WHAT IS EXPECTED: For the entries that follow, restate word for word the line containing "(159, 231) to (157, 68): 0.95", the line containing "The room's upward direction in", and every line that lies between them.

[Stored entries]

====

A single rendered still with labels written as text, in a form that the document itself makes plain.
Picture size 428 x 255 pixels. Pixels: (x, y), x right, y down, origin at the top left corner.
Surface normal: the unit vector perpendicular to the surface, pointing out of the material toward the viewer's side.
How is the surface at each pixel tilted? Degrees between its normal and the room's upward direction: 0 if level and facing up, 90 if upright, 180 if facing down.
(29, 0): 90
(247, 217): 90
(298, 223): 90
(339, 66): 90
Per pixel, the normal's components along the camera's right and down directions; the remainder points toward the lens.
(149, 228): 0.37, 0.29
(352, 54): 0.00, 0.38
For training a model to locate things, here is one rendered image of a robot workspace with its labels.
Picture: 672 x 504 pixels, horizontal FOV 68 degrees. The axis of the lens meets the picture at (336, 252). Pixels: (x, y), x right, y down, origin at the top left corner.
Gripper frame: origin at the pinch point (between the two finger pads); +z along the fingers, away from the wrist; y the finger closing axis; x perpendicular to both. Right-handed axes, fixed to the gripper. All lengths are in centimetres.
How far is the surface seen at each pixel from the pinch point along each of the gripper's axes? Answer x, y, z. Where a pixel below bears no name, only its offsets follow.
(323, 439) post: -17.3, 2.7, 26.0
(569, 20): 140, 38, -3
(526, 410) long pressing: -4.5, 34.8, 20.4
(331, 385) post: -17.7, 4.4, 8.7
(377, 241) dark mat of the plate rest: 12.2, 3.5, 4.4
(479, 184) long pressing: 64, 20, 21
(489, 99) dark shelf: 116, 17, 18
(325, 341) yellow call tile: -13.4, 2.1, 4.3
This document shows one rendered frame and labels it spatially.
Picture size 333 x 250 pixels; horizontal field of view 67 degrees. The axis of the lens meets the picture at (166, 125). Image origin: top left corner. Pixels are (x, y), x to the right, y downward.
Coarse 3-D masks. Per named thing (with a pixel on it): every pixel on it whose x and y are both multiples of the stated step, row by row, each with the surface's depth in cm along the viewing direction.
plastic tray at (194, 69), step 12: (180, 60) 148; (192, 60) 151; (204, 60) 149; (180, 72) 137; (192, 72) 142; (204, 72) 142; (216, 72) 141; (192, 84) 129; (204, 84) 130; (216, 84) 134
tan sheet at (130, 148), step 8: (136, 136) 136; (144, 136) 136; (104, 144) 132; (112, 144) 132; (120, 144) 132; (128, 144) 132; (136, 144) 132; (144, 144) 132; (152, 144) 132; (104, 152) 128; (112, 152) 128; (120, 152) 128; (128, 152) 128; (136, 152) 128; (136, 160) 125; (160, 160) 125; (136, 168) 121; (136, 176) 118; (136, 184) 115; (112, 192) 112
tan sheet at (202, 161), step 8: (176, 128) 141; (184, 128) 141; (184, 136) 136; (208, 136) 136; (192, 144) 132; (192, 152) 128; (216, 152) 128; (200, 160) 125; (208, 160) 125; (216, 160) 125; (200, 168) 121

====

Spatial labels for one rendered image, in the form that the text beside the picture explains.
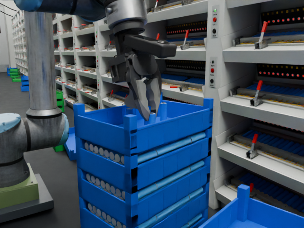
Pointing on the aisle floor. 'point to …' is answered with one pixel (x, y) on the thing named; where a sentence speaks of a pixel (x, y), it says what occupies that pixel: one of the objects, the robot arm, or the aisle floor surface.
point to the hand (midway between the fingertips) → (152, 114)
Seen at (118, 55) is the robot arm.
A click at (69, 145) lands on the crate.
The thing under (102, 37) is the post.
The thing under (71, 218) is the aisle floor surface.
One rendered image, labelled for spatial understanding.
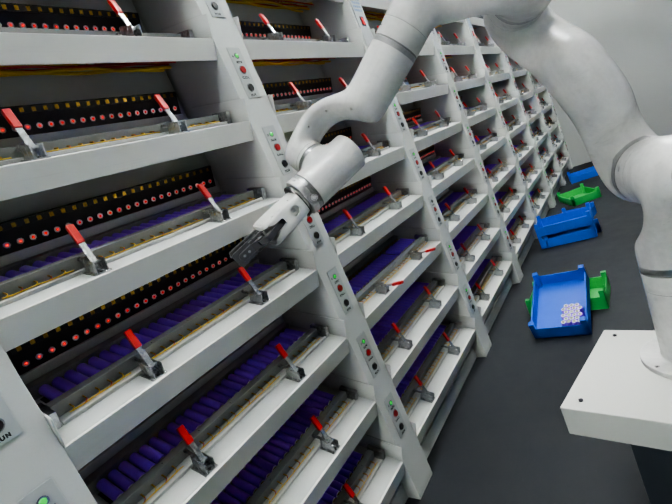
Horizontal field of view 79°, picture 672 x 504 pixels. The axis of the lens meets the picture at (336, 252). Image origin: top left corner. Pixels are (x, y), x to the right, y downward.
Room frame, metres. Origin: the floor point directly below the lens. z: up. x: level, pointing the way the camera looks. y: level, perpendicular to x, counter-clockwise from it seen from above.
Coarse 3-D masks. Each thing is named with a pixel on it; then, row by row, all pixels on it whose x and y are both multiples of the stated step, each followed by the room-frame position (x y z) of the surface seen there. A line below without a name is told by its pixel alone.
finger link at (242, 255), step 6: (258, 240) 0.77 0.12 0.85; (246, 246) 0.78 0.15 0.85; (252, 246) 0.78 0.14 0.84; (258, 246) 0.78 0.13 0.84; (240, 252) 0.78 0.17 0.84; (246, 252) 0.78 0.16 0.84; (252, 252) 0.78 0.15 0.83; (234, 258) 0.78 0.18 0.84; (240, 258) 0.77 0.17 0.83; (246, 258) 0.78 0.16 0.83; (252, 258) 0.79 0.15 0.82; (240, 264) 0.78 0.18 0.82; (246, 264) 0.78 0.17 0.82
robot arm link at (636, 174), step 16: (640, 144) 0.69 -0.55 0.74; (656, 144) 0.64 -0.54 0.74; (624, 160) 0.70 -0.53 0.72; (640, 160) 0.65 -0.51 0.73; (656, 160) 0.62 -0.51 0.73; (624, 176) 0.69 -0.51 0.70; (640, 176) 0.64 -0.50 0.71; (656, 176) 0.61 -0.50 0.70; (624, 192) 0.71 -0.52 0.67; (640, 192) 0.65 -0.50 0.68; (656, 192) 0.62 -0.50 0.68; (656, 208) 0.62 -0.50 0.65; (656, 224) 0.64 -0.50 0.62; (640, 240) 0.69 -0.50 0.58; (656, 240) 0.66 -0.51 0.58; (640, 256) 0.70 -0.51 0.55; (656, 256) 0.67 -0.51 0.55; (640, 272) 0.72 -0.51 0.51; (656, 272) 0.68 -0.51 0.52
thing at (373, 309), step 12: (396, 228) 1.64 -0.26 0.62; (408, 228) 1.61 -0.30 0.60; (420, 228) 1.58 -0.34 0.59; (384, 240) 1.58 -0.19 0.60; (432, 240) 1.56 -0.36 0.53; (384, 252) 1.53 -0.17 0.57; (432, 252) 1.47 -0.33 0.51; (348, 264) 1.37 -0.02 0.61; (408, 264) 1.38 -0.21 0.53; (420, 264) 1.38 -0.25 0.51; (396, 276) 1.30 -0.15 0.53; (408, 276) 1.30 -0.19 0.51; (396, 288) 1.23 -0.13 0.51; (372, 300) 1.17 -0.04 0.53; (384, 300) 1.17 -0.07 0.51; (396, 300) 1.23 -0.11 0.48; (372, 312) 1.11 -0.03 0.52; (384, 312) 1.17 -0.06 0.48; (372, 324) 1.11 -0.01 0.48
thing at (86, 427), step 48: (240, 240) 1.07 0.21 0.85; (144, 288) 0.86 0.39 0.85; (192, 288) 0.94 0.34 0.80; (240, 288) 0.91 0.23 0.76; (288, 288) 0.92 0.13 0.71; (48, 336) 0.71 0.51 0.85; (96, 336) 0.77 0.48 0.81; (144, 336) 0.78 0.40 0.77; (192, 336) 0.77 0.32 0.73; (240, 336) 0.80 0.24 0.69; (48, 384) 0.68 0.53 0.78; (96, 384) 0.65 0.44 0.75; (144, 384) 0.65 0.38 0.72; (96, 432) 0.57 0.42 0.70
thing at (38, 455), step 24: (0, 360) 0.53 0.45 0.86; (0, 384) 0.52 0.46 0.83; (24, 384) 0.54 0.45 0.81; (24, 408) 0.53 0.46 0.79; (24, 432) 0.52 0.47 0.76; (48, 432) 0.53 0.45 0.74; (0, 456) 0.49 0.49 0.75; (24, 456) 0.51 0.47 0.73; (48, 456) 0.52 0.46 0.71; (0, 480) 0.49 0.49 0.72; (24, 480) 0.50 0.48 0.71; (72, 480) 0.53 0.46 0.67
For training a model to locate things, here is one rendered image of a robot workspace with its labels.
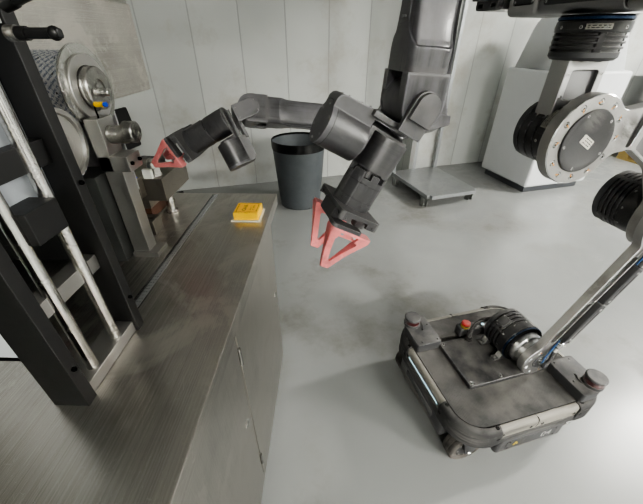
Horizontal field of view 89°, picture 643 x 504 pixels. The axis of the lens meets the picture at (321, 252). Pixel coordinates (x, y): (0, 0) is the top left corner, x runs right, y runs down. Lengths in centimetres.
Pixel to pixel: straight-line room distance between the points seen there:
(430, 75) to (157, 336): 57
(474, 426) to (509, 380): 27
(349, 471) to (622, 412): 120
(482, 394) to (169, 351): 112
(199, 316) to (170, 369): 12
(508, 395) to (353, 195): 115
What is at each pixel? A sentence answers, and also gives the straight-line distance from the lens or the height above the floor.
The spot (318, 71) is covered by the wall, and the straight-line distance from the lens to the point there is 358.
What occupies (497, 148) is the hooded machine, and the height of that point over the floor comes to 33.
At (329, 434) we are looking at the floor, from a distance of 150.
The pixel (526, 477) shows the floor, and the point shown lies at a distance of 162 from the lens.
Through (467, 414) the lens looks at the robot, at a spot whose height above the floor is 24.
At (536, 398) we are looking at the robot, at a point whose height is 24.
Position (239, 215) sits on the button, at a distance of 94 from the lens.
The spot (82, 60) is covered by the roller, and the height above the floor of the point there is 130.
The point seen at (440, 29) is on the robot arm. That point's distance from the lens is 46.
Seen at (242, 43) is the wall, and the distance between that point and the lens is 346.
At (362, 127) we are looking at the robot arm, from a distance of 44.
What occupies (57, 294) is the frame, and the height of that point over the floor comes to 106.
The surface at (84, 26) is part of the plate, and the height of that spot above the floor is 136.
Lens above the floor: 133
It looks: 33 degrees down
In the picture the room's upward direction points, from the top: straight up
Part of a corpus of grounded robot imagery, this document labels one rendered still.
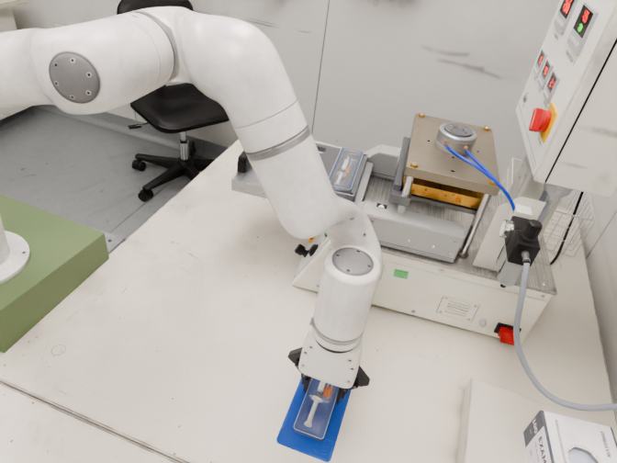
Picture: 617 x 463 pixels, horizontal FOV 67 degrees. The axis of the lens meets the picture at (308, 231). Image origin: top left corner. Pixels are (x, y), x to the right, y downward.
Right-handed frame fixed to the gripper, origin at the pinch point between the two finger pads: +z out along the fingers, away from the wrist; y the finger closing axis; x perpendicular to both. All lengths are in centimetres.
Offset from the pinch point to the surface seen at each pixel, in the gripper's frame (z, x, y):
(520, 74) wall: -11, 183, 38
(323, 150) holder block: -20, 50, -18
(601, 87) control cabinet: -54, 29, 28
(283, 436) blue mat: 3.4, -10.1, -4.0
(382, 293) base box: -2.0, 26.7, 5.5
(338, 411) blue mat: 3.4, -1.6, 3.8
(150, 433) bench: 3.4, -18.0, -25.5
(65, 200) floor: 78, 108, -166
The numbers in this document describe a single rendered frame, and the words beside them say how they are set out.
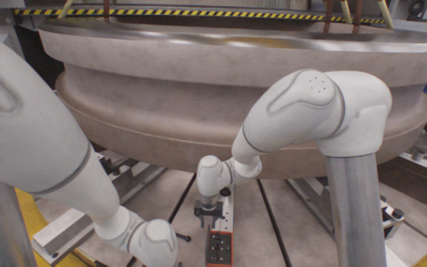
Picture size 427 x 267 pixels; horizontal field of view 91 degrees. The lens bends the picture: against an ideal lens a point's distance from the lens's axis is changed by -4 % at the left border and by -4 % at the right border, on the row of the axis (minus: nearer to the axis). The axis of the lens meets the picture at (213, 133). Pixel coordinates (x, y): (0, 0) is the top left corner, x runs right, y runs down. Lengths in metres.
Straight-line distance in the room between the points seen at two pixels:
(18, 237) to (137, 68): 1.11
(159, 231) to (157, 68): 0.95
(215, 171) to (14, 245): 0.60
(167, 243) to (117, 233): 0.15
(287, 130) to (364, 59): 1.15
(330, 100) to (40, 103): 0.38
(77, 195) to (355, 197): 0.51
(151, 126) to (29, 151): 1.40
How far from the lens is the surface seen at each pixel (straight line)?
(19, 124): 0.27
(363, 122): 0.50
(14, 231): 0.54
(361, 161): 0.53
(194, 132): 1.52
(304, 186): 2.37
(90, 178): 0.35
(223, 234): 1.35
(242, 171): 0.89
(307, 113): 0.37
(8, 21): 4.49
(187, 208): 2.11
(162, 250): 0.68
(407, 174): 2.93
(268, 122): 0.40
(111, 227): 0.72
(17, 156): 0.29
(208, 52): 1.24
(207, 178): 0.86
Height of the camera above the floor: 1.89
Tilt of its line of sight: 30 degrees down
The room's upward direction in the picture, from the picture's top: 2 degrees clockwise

====

EXPECTED ANSWER:
(159, 231) to (157, 68): 0.95
(215, 171) to (14, 245): 0.60
(167, 243) to (117, 233): 0.15
(287, 130) to (364, 59): 1.15
(330, 100) to (40, 103): 0.38
(77, 195) to (355, 197): 0.51
(151, 126) to (29, 151): 1.40
How far from the lens is the surface seen at each pixel (straight line)?
(19, 124): 0.27
(363, 122): 0.50
(14, 231): 0.54
(361, 161): 0.53
(194, 132): 1.52
(304, 186): 2.37
(90, 178): 0.35
(223, 234): 1.35
(242, 171): 0.89
(307, 113): 0.37
(8, 21): 4.49
(187, 208): 2.11
(162, 250): 0.68
(407, 174): 2.93
(268, 122): 0.40
(111, 227): 0.72
(17, 156): 0.29
(208, 52): 1.24
(207, 178): 0.86
Height of the camera above the floor: 1.89
Tilt of its line of sight: 30 degrees down
The room's upward direction in the picture, from the picture's top: 2 degrees clockwise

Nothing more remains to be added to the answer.